As I’ve said a couple of times this NAM, our stories are ours; not somebody else’s.  If and when we tell our stories it should be our decision, not someone else’s. It’s about consent, a term that in the current reactionary political climate, is as foreign as Old Saxon or Ngandi.

That said, we know that our personal adoption stories are up for grabs.  First parents, adoptive parents, reporters, adoption agents, social workers, re-homers, facilitators, religious nuts, neo-libs, do-gooders, and outsiders of multiple stripes hijack our stories for their sometimes contradictory and oppositional, own agendas.  I call this Narrative Expropriation. Somebody speaks for us. Somebody pretends to be us. Somebody pretends we share the same histories, opinions, and desires. Somebody uses us to create their own stories.

Here’s an example out of Michigan:  Michigan girl, 5, shares her Adoption Day story,


I jumped at that immediately and am relieved to say, that little Olivia didn’t share anything.–at least that made it on air. (Maybe some high school intern wrote the header.) Actually, the news story is pretty benign compared to “events” I’ve seen in the past. Still, the deceiving headline tells a story itself. Adoptee stories are public and exploitable.  Olivia, without her knowledge, is used to huckster adoption mythology.

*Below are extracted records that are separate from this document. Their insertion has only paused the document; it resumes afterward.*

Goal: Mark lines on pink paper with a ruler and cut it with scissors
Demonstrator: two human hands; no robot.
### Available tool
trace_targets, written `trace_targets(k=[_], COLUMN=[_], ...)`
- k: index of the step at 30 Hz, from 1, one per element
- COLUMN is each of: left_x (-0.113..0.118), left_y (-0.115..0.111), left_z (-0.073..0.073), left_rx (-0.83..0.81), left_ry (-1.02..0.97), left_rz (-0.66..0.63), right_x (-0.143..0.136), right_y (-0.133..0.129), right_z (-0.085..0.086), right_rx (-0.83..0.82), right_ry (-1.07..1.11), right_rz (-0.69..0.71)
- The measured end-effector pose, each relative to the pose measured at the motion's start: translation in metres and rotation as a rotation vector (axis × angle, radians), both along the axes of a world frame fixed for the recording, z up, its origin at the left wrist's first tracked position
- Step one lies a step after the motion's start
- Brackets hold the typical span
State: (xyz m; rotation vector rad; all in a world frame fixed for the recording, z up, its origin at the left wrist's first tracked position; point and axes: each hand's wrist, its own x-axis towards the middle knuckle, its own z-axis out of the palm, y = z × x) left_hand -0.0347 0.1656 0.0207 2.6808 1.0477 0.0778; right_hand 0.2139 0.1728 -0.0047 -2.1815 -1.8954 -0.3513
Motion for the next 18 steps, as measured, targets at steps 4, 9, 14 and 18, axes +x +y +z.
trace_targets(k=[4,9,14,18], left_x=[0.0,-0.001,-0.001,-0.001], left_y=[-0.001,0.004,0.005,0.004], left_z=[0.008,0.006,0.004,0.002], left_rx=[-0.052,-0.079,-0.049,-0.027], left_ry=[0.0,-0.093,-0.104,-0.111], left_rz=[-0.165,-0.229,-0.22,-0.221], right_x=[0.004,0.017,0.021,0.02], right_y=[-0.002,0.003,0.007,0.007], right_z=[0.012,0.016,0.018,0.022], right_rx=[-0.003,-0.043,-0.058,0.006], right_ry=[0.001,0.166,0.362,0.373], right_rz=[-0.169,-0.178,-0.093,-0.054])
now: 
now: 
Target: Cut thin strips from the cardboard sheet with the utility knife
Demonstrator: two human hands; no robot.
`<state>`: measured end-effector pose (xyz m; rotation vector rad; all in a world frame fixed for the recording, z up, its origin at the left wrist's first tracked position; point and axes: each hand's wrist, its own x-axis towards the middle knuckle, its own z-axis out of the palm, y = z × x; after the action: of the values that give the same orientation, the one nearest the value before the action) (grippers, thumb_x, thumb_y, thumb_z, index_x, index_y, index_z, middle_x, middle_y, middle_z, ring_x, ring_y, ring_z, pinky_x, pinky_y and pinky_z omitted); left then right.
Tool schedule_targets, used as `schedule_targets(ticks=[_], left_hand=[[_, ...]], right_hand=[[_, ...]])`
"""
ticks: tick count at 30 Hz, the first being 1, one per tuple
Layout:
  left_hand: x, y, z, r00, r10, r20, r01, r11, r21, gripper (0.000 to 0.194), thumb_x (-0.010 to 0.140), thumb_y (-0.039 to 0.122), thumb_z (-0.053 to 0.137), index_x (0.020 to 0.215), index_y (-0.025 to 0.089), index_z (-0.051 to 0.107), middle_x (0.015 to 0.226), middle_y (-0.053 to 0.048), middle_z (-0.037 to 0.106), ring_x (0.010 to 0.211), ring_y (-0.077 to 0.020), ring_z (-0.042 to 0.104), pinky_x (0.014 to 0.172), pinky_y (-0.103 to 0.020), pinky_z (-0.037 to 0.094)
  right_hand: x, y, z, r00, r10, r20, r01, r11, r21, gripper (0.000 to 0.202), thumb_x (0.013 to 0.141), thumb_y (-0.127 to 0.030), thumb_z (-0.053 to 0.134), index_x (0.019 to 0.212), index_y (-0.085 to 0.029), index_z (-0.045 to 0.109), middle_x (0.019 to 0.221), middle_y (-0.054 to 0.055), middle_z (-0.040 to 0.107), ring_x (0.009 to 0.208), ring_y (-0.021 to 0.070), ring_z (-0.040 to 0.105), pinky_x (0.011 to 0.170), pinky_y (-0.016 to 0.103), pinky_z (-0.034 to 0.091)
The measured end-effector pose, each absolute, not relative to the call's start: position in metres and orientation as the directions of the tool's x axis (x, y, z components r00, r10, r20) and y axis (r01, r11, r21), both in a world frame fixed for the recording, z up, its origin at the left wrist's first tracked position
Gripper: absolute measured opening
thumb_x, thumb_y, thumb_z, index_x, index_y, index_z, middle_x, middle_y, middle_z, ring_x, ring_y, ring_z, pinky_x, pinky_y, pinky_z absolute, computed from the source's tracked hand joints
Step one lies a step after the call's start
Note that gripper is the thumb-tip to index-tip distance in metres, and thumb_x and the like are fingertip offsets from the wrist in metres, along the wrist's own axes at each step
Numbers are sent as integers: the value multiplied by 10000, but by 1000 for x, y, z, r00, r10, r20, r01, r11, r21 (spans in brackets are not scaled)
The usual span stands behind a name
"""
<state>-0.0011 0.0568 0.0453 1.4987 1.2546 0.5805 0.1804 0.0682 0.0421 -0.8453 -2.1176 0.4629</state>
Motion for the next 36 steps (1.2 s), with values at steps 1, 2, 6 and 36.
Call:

Of course, exploitation isn’t limited to children too young to understand consent and privacy or their own situations. Adult adoptees and even adoptee rights activists can get snookered, misconstrued, and misquoted, too. It’s part of the game, and we learn to circumvent and deflect   Small children can’t. They don’t know the rules yet. They can’t consent, so their stories can be invented.

No matter the individual agendas, our otherly-constructed stories transform into mythology. Our stories are the braces and girders, the beams, and bricks, and mortar, the planks, and nails that build the adoption industry. facade. We need to tear it down.

This is something I intend to write about later in more detail (and better) but not during NAM. The Safe Haven Baby Box folks, for instance, are especially good at huckstering kids to sell their spiel. Several boxees, now, toddlers, get pranced and paraded around at baby box celebrations to create movement mythology. I hope there’s some good adoption-competent therapists set up for them 10 years from now.